Audit Report on the New York City Department of Parks and Recreation’s Access Controls over Its Computer Systems
EXECUTIVE SUMMARY
This audit was conducted to determine whether the New York City (City) Department of Parks and Recreation (DPR) had adequate system security and access controls in place to protect information in its computerized environment. DPR is responsible for the maintenance of a 30,000-acre municipal park system, which includes most of the City’s parks and playgrounds. It also manages forests and trees (both in the parks and on the street), and provides recreational and educational opportunities for New Yorkers of all ages.
To accomplish its varying tasks and conduct its operations, DPR maintains a computer network used by its employees and consultants to access agency emails and files. DPR also maintains several mission-critical computer applications that are accessible to its network users. Many of those mission-critical applications contain sensitive and private information, which includes names, birthdates, addresses, and other information that is intended for agency use only. DPR is responsible for ensuring that it has policies and procedures in place to protect the information in the agency’s computerized environment.
Audit Findings and Conclusions
The audit found that DPR has established policies, procedures and guidelines for access control, data protection, and security controls to protect information in the agency’s computerized environment. However, we found access-control weaknesses, including a failure to disable the accounts of former City employees and inactive users, which could increase security risks. In addition, DPR did not always implement and enforce applicable City password-expiration and complexity rules for its mission-critical applications. Those rules are intended to allow only authorized users to gain access to City systems.

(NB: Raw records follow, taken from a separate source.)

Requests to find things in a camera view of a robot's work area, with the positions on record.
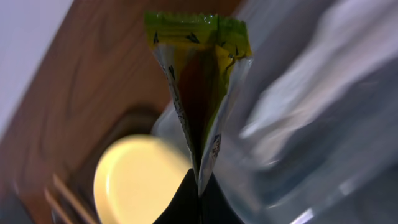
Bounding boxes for yellow green snack wrapper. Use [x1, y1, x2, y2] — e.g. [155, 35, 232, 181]
[144, 12, 252, 194]

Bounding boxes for clear plastic waste bin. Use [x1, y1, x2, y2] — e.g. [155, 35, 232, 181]
[151, 0, 398, 224]

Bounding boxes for wooden chopstick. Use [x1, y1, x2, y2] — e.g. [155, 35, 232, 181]
[53, 174, 98, 224]
[44, 188, 73, 224]

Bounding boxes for dark brown serving tray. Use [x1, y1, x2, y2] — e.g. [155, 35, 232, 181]
[46, 105, 165, 224]

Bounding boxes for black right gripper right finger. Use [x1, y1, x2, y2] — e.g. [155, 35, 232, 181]
[200, 174, 243, 224]

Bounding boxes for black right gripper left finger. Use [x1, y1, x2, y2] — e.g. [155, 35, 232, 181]
[154, 169, 199, 224]

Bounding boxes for yellow plate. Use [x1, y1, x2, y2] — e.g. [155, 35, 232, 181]
[100, 135, 192, 223]

Further, we found security weaknesses in DPR’s computer environment. Specifically, DPR did not perform the required intrusion-detection and vulnerability scans to identify security weaknesses and threats to the servers located in its data center. In addition, DPR did not have a formal disaster recovery plan for mission-critical applications hosted there. Finally, we noted that the RecWare application DPR uses to manage recreation center memberships and reservations is outdated and no longer supported by the manufacturer. Officials stated that DPR is in the process of replacing RecWare and estimated that the process would take an additional 18 months.
Audit Recommendations
To address the issues raised by this audit, we make 13 recommendations to DPR, including the following:
- Ensure that all user accounts assigned to former employees and employees on long-term leave are promptly disabled.
- Reassess all current users to ensure that they are given access to only those applications necessary to perform their job duties.

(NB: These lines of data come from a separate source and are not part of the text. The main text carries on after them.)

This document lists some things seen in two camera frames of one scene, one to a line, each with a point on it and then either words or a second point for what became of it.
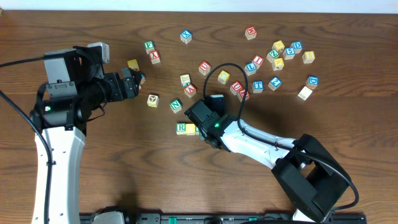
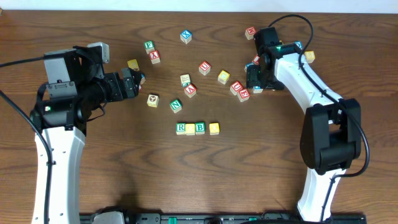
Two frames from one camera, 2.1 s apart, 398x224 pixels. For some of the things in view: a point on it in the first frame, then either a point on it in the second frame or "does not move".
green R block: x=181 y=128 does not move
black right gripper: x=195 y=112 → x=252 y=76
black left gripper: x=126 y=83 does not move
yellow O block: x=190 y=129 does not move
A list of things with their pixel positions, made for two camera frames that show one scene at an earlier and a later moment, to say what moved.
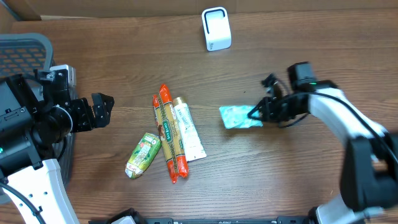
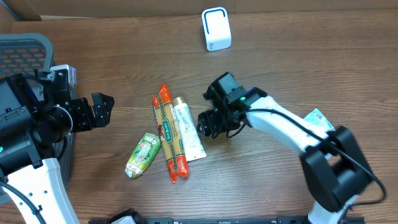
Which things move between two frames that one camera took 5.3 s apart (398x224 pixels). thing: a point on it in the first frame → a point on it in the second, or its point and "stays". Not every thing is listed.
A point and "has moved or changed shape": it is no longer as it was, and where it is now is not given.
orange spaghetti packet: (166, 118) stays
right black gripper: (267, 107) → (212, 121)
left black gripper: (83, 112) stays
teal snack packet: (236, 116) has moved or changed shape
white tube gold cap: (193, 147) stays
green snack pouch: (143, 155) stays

- Review and modify current system controls and procedures as needed to ensure that any relevant change in a user’s employment status results in prompt deactivation of the user’s accounts and periodically conduct reviews to identify and deactivate inactive and unnecessary user accounts.
- Ensure that the passwords that provide users with access to DPR applications meet the complexity standards prescribed by the City Department of Information Technology and Telecommunications (DoITT).

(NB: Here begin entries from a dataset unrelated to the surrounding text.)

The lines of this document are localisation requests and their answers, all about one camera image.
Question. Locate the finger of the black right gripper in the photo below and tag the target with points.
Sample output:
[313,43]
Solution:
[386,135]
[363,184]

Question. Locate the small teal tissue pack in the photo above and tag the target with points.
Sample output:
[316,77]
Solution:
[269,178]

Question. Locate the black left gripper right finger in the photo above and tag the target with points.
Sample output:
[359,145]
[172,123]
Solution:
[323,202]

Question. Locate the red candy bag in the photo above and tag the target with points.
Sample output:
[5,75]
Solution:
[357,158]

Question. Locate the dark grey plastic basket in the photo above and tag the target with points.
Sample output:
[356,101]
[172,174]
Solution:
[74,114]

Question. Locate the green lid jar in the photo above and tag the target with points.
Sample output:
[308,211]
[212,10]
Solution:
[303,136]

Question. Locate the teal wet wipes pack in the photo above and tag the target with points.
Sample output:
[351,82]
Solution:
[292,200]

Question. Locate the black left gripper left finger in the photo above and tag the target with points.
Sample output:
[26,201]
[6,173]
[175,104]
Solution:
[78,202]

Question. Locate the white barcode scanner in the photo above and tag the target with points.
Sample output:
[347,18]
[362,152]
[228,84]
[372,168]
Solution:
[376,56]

- Ensure that the system that replaces RecWare complies with DoITT’s citywide IT security policies, including DoITT’s Password Policy, to prevent unauthorized access.
- Actively monitor its operating systems and applications to detect and prevent intrusions, periodically perform vulnerability scans, and ensure that any vulnerabilities discovered are reviewed and remediated to reduce the risks of potential threats.
- Develop a formal disaster recovery plan for DPR applications that are hosted in the DPR data center and conduct tests to ensure its operational ability in the event of a disaster, emergency, or system failure.
- Promptly resolve the synchronization issue in its tree service application know as FoRMS to ensure that all data is accurate, complete, and consistent.
Agency Response
In its response, DPR stated that with regard to the audit findings concerning access and security weaknesses, it is “implementing corrective measures to ensure enhanced controls moving forward.” DPR generally agreed with the audit’s 13 recommendations.